Please copy each line of the listing below in which the word "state" appears.

BEGIN SUPPLIED MATERIAL

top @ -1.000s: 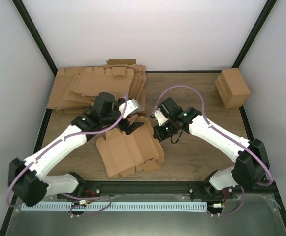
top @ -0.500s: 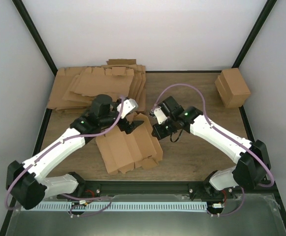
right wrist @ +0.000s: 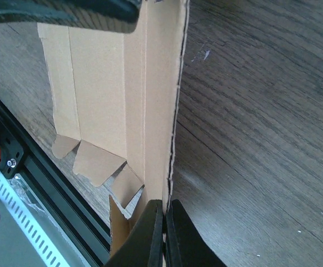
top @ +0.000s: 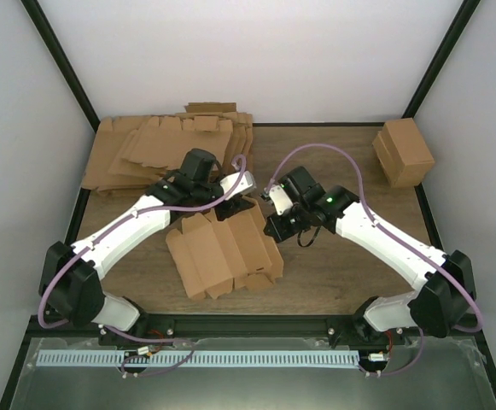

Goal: Fold the paper box

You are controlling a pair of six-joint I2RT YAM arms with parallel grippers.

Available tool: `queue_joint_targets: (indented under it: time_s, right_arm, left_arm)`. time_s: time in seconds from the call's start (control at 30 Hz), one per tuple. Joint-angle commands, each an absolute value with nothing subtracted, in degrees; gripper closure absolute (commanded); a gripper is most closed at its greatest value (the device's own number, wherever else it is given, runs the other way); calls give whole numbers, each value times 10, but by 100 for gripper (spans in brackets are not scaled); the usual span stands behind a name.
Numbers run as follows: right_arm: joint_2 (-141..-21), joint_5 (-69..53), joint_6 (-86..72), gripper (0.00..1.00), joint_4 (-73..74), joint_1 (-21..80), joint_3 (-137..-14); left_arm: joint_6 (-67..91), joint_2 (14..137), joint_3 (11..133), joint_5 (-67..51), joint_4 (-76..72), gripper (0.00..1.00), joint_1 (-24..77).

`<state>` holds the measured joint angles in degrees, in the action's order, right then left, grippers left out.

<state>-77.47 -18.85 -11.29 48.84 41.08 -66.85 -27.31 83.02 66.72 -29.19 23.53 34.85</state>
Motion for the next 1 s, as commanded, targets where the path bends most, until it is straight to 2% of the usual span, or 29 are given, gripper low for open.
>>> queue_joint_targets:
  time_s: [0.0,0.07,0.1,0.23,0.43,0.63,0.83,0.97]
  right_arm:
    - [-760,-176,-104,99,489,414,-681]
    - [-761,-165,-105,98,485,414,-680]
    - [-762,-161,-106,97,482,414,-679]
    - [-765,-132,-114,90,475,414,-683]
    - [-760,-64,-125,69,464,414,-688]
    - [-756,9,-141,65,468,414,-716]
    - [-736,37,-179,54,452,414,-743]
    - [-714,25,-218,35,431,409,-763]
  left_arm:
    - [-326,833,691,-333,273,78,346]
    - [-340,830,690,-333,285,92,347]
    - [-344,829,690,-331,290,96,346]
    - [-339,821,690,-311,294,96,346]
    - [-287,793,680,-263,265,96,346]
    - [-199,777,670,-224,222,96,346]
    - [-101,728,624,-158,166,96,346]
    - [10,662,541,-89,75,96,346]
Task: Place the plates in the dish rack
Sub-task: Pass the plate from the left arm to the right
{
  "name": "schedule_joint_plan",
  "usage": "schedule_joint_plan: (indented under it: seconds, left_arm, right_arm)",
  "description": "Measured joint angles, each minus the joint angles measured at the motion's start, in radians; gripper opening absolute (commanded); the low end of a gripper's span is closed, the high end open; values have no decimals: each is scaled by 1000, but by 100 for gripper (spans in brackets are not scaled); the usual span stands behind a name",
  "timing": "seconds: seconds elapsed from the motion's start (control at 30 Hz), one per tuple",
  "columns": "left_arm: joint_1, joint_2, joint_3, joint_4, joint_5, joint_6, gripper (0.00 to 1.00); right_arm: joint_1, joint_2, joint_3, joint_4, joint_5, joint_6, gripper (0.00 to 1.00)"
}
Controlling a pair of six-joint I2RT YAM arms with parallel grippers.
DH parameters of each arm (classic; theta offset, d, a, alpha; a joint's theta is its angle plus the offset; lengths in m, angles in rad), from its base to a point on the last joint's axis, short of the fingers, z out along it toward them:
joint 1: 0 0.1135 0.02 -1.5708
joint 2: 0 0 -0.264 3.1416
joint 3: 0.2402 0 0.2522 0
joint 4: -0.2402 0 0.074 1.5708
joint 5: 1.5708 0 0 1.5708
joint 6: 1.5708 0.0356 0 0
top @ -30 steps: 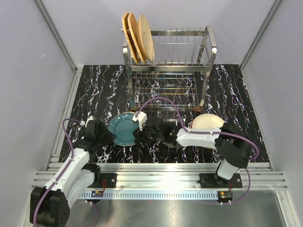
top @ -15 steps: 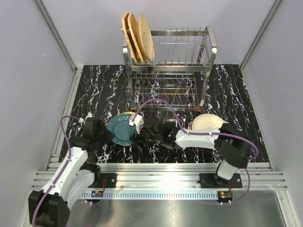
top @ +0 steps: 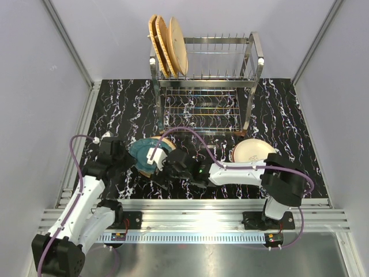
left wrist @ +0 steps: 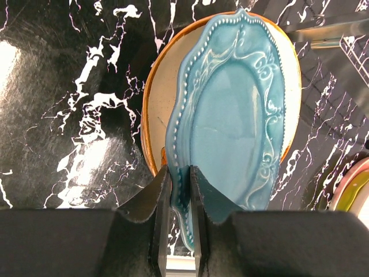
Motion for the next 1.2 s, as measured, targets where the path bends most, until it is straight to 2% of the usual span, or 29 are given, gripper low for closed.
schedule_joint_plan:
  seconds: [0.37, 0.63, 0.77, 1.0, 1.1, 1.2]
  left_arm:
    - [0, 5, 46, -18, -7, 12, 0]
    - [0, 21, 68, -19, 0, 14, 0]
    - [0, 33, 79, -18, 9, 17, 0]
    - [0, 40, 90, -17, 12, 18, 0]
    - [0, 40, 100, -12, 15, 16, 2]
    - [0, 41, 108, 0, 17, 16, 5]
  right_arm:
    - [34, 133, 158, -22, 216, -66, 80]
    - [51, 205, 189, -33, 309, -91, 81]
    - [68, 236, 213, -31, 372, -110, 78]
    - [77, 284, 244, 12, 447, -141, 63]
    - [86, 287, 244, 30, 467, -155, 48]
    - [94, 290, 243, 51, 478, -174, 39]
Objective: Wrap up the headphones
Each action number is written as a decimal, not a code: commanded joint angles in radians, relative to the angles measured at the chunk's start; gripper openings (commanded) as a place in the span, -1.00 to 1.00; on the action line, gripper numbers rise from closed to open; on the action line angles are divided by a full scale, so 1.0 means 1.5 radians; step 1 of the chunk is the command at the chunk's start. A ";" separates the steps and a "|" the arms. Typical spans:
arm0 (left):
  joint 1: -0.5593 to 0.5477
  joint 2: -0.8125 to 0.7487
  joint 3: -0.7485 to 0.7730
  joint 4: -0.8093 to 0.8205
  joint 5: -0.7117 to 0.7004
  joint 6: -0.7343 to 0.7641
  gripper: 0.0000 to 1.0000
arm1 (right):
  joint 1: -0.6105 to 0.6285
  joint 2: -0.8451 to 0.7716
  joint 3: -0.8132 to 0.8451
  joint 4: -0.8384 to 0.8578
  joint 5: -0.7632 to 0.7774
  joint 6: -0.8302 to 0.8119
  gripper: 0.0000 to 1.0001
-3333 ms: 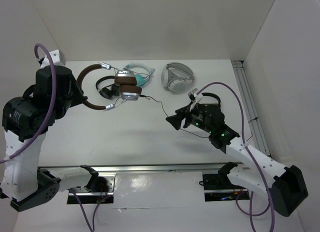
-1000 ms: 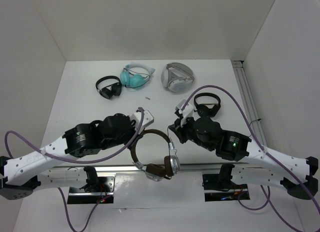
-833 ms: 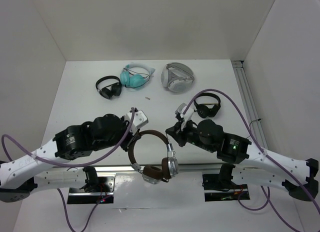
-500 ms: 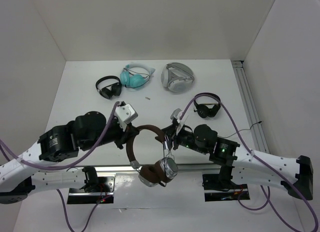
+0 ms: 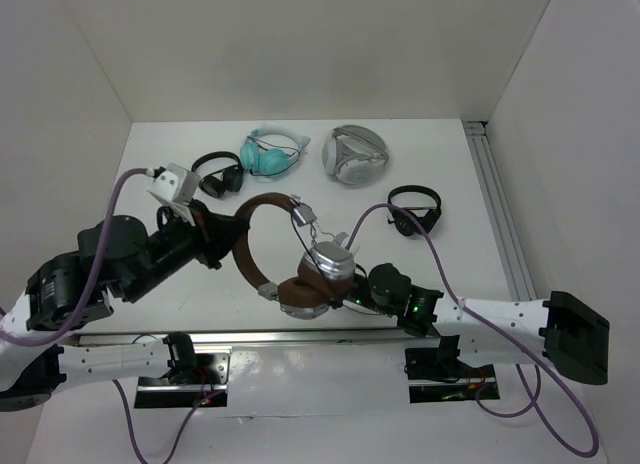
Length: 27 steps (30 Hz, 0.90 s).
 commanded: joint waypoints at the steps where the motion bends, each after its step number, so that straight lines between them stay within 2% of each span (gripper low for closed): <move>1: -0.003 -0.015 0.028 0.058 -0.117 -0.110 -1.00 | -0.002 0.047 -0.024 0.149 -0.015 0.036 -0.27; 5: -0.003 0.007 0.055 0.015 -0.202 -0.186 -1.00 | 0.018 0.115 -0.030 0.187 -0.024 0.046 -0.60; 6: -0.003 0.022 0.063 0.005 -0.236 -0.199 -1.00 | 0.026 0.129 -0.022 0.187 -0.013 0.052 -0.78; 8: -0.003 0.042 0.092 -0.047 -0.269 -0.253 -1.00 | 0.053 0.162 -0.022 0.202 -0.001 0.052 -0.90; 12: -0.003 0.100 0.144 -0.174 -0.378 -0.361 -1.00 | 0.127 0.190 -0.007 0.170 0.083 0.046 -0.98; 13: -0.003 0.121 0.152 -0.198 -0.424 -0.381 -1.00 | 0.151 0.190 0.010 0.137 0.157 0.039 -1.00; 15: 0.006 0.141 0.158 -0.258 -0.452 -0.418 -1.00 | 0.227 0.181 0.023 0.103 0.230 0.039 -1.00; 16: 0.039 0.150 0.158 -0.266 -0.459 -0.418 -1.00 | 0.251 0.175 0.029 0.089 0.284 0.032 -1.00; 20: 0.155 0.166 0.093 -0.259 -0.408 -0.410 -1.00 | 0.361 0.156 0.079 -0.010 0.378 0.026 -1.00; 24: 0.258 0.166 0.034 -0.228 -0.340 -0.403 -1.00 | 0.403 0.156 0.190 -0.123 0.410 0.003 -1.00; 27: 0.292 0.160 0.013 -0.195 -0.282 -0.390 -1.00 | 0.403 0.200 0.238 -0.163 0.430 -0.018 -1.00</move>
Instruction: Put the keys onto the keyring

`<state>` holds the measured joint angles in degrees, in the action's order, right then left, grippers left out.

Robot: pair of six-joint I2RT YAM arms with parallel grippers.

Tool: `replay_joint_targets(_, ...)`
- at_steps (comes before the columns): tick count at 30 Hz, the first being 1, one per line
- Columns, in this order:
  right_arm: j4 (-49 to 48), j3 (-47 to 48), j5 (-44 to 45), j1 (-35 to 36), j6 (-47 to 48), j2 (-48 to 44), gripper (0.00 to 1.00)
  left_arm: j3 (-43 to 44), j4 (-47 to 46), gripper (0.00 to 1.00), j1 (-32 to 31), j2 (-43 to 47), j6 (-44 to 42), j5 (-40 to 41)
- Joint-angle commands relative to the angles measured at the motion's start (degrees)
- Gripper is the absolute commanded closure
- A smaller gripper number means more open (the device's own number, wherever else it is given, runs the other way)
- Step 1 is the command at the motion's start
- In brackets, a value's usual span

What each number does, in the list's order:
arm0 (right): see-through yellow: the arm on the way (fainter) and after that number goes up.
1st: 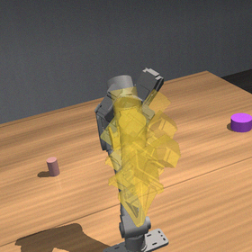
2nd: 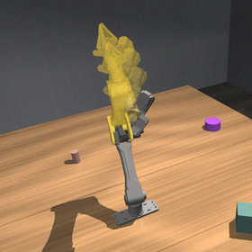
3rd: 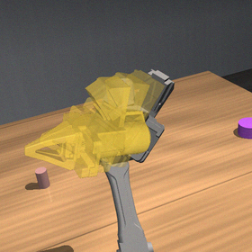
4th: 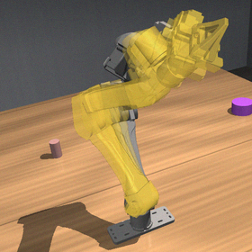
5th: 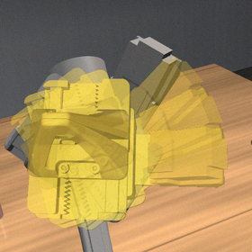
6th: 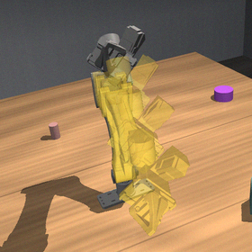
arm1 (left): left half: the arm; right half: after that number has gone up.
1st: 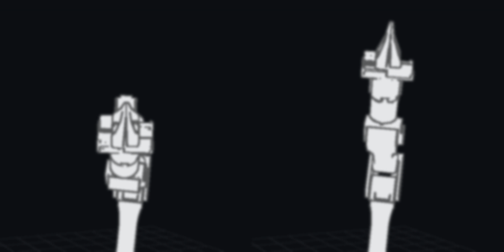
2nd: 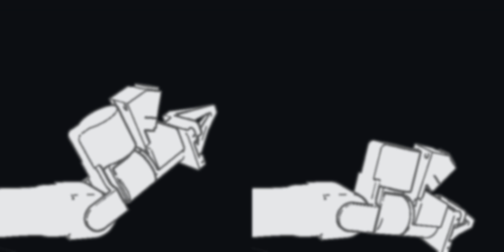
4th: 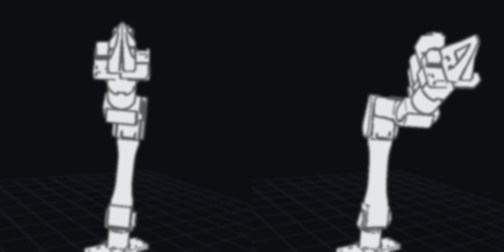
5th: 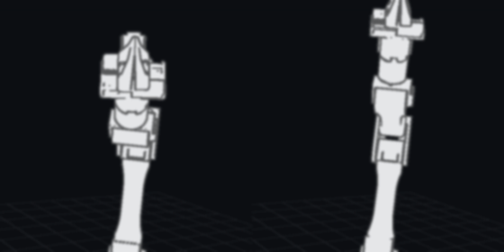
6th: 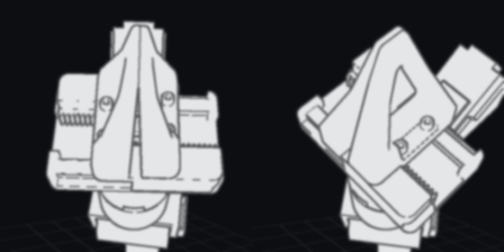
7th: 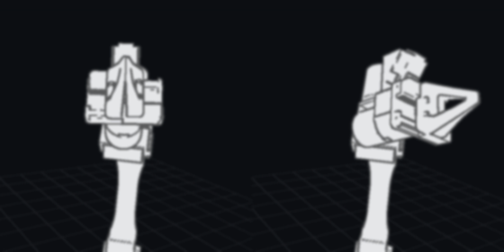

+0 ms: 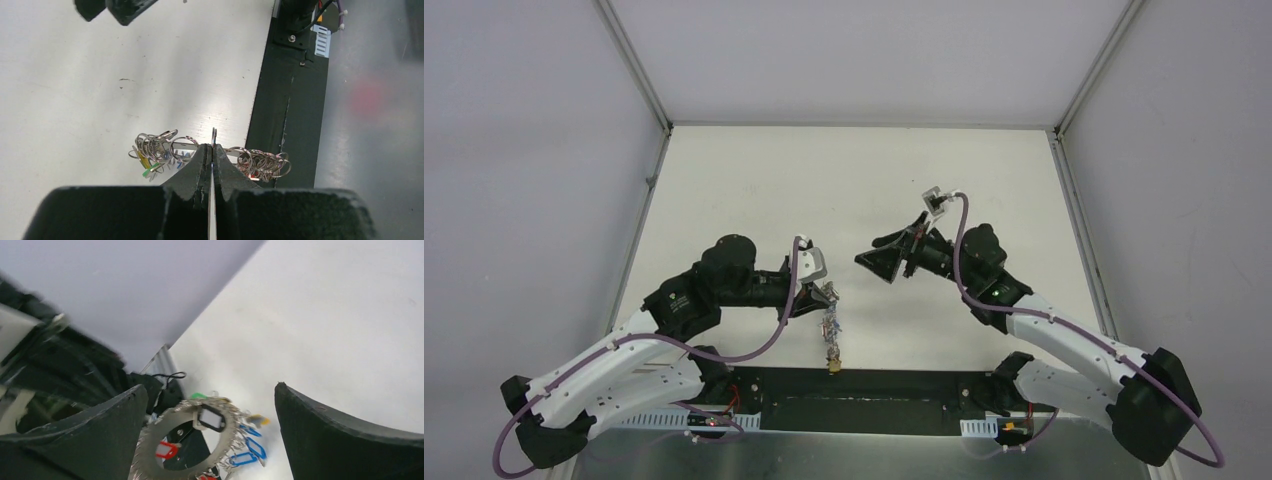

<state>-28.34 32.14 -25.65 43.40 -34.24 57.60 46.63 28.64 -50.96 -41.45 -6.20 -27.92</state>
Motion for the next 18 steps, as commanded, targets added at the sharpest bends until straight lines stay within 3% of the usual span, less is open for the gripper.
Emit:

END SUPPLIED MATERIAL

WRITTEN RESPONSE:
`<state>` holds the measured joint angles in degrees, in the action's order, right then left, grippers left out.
<state>-77.47 -18.85 -11.29 48.84 41.08 -66.85 -27.31 83.02 66.72 -29.19 23.53 34.85</state>
`<state>` holds the measured joint angles in degrees, in the action's order, right then left, grippers left out.
<state>-28.34 32.14 -25.65 43.40 -34.24 57.60 46.63 28.64 -50.96 -41.45 -6.20 -27.92</state>

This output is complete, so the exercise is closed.